Buone notizie dal Polo.

Dunque, in valore assoluto trattasi di buone notizie. Qualcuno però le troverà indigeste, perché non vanno nella direzione della “spirale di morte” in cui pare sia ormai avvitato il ghiaccio artico, almeno stando alle previsioni ed ai presagi che lo riguardano.

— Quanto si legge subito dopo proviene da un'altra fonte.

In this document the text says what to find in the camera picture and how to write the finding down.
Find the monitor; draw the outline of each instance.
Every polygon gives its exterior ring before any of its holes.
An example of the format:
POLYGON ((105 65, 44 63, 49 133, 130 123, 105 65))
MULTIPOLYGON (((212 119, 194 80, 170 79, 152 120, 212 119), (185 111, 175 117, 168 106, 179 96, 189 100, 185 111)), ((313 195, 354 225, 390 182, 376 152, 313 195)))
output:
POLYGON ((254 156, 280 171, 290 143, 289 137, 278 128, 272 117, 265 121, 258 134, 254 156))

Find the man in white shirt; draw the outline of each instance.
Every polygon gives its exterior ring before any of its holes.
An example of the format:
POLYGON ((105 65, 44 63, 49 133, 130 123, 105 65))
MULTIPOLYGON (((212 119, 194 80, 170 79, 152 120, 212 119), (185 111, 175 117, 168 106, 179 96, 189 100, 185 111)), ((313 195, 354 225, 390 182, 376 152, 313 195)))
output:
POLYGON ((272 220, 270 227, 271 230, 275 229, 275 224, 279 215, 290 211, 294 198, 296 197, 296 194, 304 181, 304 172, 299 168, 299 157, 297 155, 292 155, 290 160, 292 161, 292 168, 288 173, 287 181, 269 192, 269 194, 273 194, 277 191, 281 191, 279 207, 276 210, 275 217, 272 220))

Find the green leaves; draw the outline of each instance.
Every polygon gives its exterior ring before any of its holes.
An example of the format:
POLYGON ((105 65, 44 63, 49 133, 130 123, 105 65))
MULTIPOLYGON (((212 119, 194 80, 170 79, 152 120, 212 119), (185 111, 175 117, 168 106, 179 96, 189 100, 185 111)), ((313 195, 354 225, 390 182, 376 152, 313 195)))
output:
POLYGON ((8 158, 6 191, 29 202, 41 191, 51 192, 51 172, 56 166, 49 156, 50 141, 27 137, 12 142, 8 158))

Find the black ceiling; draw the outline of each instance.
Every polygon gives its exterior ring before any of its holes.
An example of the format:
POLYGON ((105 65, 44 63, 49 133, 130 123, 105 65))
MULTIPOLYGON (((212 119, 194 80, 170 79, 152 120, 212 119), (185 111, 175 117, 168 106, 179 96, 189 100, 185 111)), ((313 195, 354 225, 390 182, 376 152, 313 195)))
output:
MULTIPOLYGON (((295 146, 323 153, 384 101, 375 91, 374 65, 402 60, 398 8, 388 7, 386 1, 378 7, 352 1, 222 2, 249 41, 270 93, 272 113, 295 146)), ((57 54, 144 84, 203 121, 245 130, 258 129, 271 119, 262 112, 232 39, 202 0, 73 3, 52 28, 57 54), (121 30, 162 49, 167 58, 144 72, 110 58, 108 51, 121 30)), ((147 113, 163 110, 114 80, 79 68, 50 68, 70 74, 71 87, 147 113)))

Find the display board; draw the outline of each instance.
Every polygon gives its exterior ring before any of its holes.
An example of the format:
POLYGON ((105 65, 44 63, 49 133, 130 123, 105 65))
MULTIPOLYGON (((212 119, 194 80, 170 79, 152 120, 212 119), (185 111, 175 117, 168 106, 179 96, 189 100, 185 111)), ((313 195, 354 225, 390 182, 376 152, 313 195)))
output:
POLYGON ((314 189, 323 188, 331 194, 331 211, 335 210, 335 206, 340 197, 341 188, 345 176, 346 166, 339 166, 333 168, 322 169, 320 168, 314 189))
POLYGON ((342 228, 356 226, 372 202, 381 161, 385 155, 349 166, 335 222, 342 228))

Quello delle forzanti che agiscono sulle dinamiche dell’estensione dei ghiacci artici è un argomento che abbimo affrontato spesso. Ad esempio appena un paio di settimane fa con questi due post davvero ben fatti firmati da due graditi ospiti delle nostre pagine (qui e qui). In quelle occasioni, pur lasciando correttamente sospeso il giudizio circa il peso delle eventuali modifiche inflitte a queste forzanti dalla attività antropiche, è stata fatta molta chiarezza su quanto avviene ed è avvenuto nelle ultime decadi oltre il Circolo Polare per dinamiche largamente ascrivibili alla variabilità naturale. Il dito è puntato non già sullo sbandieratissimo aumento delle temperature medie superficiali globali, quanto piuttosto sui flussi di calore trasportati dagli oceani e sulal disposizione delle figure bariche di riferimento per l’area oggetto di attenzione.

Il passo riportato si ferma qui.